And Jeanie, also know what it's like to have a bad day from hydrea. Many
(including me) felt like they have the flu with the nausea, and I pray this
will not last long at all. A new day is coming, and I sure do hope your
doc puts you on something that works! (maybe bosulif?) Here's wishing you
the best, dear one.
Love and 18's,
Susan
-----Original Message-----
From: 'Marcie Goodman' via CMLHope <cmlhope@googlegroups.com>
To: cmlhope <cmlhope@googlegroups.com>
Sent: Sun, Jan 11, 2015 10:59 pm
Subject: Re: [CMLHope] Jeanie's relapse
Hi Jeanie,
So sorry you are having a tough time.

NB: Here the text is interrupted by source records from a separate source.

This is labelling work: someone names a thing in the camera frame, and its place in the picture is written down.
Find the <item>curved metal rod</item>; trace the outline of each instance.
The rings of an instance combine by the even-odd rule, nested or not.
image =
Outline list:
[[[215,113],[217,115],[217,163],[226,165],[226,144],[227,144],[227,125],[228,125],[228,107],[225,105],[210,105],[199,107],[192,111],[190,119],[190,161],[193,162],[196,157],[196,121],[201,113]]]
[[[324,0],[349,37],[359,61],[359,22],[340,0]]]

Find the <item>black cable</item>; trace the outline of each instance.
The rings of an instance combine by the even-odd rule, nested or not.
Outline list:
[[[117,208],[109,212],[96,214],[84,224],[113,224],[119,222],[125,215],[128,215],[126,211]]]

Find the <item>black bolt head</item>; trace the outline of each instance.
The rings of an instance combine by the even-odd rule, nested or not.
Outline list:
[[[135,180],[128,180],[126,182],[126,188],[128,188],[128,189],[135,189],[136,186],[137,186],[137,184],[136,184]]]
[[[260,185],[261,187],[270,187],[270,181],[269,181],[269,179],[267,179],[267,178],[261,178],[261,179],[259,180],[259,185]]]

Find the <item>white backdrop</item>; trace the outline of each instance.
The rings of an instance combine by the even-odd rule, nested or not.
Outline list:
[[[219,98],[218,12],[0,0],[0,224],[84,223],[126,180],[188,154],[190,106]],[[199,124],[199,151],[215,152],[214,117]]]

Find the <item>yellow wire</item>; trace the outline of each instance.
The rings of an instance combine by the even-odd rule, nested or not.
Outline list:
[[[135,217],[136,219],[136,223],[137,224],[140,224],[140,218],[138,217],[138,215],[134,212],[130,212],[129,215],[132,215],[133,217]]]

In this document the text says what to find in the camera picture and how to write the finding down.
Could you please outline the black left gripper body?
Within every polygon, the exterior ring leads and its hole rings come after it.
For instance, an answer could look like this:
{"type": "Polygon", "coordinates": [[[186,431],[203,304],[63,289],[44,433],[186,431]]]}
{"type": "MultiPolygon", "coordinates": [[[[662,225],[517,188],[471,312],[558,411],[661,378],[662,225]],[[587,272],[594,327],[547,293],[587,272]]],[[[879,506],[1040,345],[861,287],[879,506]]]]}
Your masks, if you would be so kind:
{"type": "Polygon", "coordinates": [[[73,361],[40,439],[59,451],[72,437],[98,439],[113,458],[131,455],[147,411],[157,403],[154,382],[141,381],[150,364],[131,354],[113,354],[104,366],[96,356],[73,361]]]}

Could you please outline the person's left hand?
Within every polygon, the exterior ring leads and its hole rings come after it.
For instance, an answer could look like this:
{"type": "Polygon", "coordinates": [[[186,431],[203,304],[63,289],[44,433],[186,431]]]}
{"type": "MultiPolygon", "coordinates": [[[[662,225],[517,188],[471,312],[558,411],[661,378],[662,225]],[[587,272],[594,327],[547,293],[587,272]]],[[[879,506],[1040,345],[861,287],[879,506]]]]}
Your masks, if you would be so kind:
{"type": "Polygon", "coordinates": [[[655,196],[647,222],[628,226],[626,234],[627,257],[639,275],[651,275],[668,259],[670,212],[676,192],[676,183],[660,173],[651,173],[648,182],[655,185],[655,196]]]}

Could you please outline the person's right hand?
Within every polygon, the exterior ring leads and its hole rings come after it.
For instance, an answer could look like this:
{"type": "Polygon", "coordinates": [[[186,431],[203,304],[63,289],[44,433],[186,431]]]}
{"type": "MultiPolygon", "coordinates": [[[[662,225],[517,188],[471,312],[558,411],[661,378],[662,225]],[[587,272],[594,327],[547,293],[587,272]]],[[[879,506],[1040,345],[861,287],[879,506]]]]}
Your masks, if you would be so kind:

I'm praying for you to have good test
results and a much better week.
My 94 year old father passed away on Friday, funeral was today. During
evening prayers our rabbi asked that everyone pray for not only my father
and our family but for our group struggling with the impact of CML. My dad
hated the fact that I had this illness and knew that I had such a wonderful
online support family.
So lots of prayers for you and all of us headed out from Baltimore all week!
Much love,
Marcie
Sent from my iPhone
On Jan 11, 2015, at 9:33 AM, 'Icandoallttc' via CMLHope
<cmlhope@googlegroups.com> wrote:
Hi Marty.
I feel so bad today!!!
Thinks it's from the hydrea.
I will print that out and keep it close.
I love psalms also.
Keep praying.
Jeanie 18's
Sent from my iPhone
On Jan 11, 2015, at 8:05 AM, Marty Gartenberg <wa2...@gmail.com> wrote:
Jeanie, I know that your feeling low right now but things will work out
for you. You must have this in your heart and I know that you do.
FOCUS.
This was something that was given to me by one of my close friends when
I had to live in that plastic bubble for all of those many months. I
would read it all the time and I am now passing it on to you, and it is
being sent to you from my heart because I remember my doubts but then
again I also remember my strengths.
EXPECT THE BEST, MIND OVER MATTER. SUCCESS IS A FUNCTION OF SELF
CONFIDENCE. TO HAVE SUCCESS AT ANYTHING YOU MUST FIRST LEARN TO BELIEVE
IN YOURSELF. IF YOU EXPECT THE WORSE THEN THAT IS EXACTLY WHAT YOU WILL
GET (MIND OVER MATTER) IF YOU EXPECT THE BEST THEN THAT IS WHAT YOU
WILL GET.
WHAT WE HAVE TO LEARN TO DO IS TO CHANGE OUR MENTAL HABITS, OUR STATES
OF MIND. LEARN TO EXPECT AND NOT TO DOUBT. BY DOING THIS YOU BRING
EVERYTHING INTO THE REALM OF POSSIBILITY. WHEN YOU LEARN TO BELIEVE
THEN WHAT YOU THOUGHT TO BE IMPOSSIBLE THEN MOVES INTO THE AREA OF
POSSIBILITY.
EVERY GREAT THING EVENTUALLY BECOMES POSSIBLE FOR YOU. MY BELIEF AT THE
BEGINNING OF A DOUBTFUL UNDERTAKING IS THE ONE THING THAT INSURES THE
SUCCESSFUL OUTCOME...
FOCUS...
Yes Jeanie you just keep on focusing because you are much more powerful
then you think.
Now you know why I keep on sending 18's.
18's,
Marty
On Sat, Jan 10, 2015 at 10:38 AM, 'Icandoallttc' via CMLHope
<cmlhope@googlegroups.com> wrote:
Hi Marty
Thanks for you uplifting message.
I am back to square one with my counts--
700 thousand platelets
163.28 WBC
ANC high
Creatine high
Potassium high
Took me off sprycel.
Allipurinoll 2 pills
Hydrea 3 twice a day
Yes I will fight!!!
Just so tired.
I think dr will put me on new drug mon.
Got to see if there is a mutant.
Prays and love to all.
18's. <emoji_u1f41f.png>
Jeanie
Sent from my iPhone
On Jan 10, 2015, at 4:31 AM, sherri swanson <swanson.sherri...@gmail.com>
wrote:
Hi Richard,
If it's one thing I got, It's Attitude! At least that's what my mom
would tell me when I was a teenager. LOL
Sorry to hear about the car. This cold weather can be brutal on a
car's battery. Glad you were able to get a new and now you’re good
to go.
Uor wind chills have been bad too. And we have some open fields so
there is nothing to block that wind. The other morning it was so
cold that the water froze in our community and none of had any
water for awhile. It's a good thing I'm an early raiser and I took
my shower while we had water.
Currently, it is -7 with a wind chill of -25 where I live and it
isn't going to be above zero until 9 am. That's cold.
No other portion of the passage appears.